Improving Activation Steering in Language Models with Mean-Centering
Improving Activation Steering in Language Models with Mean-Centring.
Research question
The paper asks whether a simple geometric adjustment, mean-centering model activations before extracting steering vectors, can make activation steering more effective and easier to apply. More specifically, it studies whether subtracting the average training activation helps isolate the behavior-relevant direction instead of mixing it with the model’s general activation bias.
Methodology
The authors propose a mean-centering method where they compute the average activation for a target dataset, subtract the mean activation over a broader training sample, and use the result as the steering vector. They test this on several settings, including reducing toxic generation, steering story completions toward target genres, and improving function vectors for natural-language tasks, all by adding the resulting vector at inference time to a model’s residual stream.
Findings
The paper finds that mean-centering produces more effective steering vectors than non-centered alternatives and improves behavior control while maintaining coherence. It reduces toxicity, gives more semantically relevant genre steering, and significantly improves function-vector task performance relative to prior baselines, suggesting that a large part of better steering comes from removing the background bias in activation space.
Limitations
A main limitation is that the method still depends on having a representative target dataset and a suitable sample for estimating the background mean, so performance may vary with dataset quality and choice of layer.
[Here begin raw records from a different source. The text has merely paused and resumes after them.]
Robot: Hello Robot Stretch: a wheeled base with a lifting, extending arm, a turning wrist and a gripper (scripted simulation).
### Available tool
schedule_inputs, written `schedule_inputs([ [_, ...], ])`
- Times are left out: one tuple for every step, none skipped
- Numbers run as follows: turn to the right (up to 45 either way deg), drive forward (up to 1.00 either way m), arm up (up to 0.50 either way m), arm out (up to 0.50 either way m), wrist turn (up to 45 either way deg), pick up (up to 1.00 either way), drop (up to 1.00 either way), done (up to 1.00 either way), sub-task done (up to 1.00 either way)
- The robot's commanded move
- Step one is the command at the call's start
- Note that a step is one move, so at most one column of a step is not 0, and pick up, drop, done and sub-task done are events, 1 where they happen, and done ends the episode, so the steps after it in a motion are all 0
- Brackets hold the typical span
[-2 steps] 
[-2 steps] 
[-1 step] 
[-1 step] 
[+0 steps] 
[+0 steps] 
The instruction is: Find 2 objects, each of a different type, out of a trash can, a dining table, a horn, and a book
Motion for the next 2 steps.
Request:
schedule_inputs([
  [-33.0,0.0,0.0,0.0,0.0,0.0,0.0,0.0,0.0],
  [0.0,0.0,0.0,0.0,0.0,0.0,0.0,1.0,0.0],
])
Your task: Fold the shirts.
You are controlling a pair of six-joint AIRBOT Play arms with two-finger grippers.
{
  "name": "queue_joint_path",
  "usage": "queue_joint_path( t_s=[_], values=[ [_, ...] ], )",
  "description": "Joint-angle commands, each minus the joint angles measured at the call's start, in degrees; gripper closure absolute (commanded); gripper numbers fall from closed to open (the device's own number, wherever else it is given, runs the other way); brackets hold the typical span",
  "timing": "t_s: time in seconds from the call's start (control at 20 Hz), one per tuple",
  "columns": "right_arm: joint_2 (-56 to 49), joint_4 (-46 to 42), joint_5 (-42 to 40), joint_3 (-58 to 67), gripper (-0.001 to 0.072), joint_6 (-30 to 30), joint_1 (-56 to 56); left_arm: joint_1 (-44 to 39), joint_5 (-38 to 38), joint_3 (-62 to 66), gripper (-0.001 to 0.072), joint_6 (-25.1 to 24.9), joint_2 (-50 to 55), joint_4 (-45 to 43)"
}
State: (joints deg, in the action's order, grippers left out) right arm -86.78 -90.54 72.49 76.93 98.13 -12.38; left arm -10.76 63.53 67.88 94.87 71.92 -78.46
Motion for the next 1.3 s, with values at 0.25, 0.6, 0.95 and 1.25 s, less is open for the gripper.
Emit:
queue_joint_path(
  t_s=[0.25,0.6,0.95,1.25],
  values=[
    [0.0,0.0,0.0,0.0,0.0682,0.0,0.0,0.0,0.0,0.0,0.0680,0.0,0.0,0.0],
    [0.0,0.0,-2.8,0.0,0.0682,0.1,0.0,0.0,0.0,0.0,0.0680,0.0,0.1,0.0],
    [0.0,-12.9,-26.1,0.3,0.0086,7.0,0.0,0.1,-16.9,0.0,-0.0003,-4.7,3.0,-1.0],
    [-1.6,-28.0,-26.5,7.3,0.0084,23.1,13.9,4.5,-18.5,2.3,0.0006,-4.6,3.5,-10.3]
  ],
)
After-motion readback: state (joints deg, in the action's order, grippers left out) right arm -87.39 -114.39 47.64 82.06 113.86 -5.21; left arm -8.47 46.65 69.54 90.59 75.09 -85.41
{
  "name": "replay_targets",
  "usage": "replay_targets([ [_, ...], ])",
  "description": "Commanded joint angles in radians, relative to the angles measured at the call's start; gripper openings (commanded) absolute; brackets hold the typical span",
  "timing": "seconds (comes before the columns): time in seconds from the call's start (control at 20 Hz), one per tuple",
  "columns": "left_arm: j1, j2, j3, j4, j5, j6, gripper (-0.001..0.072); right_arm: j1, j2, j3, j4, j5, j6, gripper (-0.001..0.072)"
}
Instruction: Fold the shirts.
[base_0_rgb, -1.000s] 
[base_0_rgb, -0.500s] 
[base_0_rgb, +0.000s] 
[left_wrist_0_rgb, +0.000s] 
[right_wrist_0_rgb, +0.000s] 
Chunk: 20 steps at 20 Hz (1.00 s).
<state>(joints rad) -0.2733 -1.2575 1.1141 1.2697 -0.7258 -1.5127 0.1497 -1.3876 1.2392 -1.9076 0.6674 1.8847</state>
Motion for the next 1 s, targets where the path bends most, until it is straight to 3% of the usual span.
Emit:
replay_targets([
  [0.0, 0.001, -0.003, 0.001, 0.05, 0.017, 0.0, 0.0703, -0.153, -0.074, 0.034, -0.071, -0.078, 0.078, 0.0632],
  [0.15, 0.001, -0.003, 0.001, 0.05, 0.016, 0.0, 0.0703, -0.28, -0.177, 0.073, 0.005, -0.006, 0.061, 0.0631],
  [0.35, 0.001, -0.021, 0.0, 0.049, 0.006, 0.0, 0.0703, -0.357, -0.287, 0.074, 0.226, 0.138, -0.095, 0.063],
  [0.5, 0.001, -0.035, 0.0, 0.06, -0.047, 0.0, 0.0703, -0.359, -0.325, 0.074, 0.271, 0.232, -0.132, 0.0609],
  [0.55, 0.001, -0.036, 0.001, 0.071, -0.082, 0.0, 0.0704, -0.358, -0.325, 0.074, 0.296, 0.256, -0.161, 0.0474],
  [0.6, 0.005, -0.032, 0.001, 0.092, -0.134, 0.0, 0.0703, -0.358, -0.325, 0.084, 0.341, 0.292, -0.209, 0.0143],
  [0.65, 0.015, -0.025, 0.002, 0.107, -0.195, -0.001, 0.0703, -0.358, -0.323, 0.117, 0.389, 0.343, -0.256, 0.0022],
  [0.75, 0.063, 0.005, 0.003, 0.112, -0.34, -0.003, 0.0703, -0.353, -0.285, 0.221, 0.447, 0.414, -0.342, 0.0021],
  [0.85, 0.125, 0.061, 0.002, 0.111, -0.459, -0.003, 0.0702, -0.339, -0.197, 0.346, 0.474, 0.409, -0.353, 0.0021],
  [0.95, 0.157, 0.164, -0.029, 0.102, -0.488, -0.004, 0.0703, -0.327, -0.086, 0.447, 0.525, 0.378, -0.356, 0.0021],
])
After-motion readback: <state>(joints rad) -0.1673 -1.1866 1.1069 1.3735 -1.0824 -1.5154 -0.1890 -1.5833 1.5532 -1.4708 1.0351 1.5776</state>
The paper also focuses on relatively controlled steering tasks, which leaves open how well the method generalizes to more complex behaviors, larger deployment settings, or safety-critical applications.
Why it’s important
This paper matters because it shows that activation steering can be improved with a very simple and cheap preprocessing step rather than more complicated model editing or training procedures. It is also important conceptually because it connects steering quality to the anisotropic geometry of model representations, giving a clearer explanation of why some steering vectors work better than others.